Nicholas_Bokulich · September 28, 2018, 1:26pm

Hi @stangedal!
Good questions. q2-vsearch has two different chimera filtering methods: reference based (using vsearch’s uchime_ref method) and de novo (using vsearch’s uchime_denovo method).

For both of these, I believe chimera checking will occur on a what-ever-is-in-your-qza-file basis, since this is performed on sequences in a FeatureData[Sequence] artifact. A feature table is used as input to determine the frequency of each sequence, but as far as I can tell the sequences are still passed to vsearch all together.

For more details on what vsearch does with those sequences, see the vsearch docs.

I hope that helps!

stangedal · September 28, 2018, 10:44pm

Thank you for the answer!

The reason why I started wondering about this is because we have several runs - each going through DADA2 separately. But if we wish to use vsearch for further chimera detection - I am wondering what we risk if choosing the effortless solution of merging all runs, then running vsearch once on a large dataset ( vsearch’s uchime_denovo). Rather than repeating this step for each run (I think we can end up having at least 30). Could this result in a high rate of false-positive chimeric sequences you think?

S

colinbrislawn · September 29, 2018, 12:05am

Hello Solveig,

The vsearch devs have a recommendation about this! They call it an 'Open Question' but I'm pretty sure everyone does it at the study level, which I think is the effortless solution you mention.

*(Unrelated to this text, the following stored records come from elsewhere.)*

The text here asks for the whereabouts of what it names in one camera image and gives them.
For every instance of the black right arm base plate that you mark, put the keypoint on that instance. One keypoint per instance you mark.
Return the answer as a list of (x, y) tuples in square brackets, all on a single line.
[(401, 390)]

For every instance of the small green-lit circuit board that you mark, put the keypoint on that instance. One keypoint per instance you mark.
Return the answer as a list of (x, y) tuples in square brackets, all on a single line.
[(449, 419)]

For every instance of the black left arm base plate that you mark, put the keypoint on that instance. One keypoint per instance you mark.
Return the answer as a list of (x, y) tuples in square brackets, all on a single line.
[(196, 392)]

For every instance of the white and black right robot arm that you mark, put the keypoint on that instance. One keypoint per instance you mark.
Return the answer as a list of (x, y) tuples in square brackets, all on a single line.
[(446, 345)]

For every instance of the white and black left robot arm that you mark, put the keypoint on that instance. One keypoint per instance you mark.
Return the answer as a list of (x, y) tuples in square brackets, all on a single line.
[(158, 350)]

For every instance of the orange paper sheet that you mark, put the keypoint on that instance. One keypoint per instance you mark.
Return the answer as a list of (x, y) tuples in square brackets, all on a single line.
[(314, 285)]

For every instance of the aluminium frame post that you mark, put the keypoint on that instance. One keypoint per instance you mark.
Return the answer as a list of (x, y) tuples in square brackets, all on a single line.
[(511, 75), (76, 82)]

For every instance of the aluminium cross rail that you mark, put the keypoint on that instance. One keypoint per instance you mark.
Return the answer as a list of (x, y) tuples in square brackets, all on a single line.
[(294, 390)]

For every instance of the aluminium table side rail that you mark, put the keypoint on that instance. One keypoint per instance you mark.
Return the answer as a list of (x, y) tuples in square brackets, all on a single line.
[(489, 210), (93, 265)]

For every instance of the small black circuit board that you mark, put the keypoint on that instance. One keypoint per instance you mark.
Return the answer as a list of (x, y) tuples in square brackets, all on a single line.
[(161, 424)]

Merging runs might also reduce the false negative rate because the additional coverage in sparse OTUs will mean that the parent of a chimera will be in the database so the child chimera can be removed.

I'm not sure which is best... but it's a good question!

Colin

system · October 30, 2018, 6:05am

This topic was automatically closed 31 days after the last reply. New replies are no longer allowed.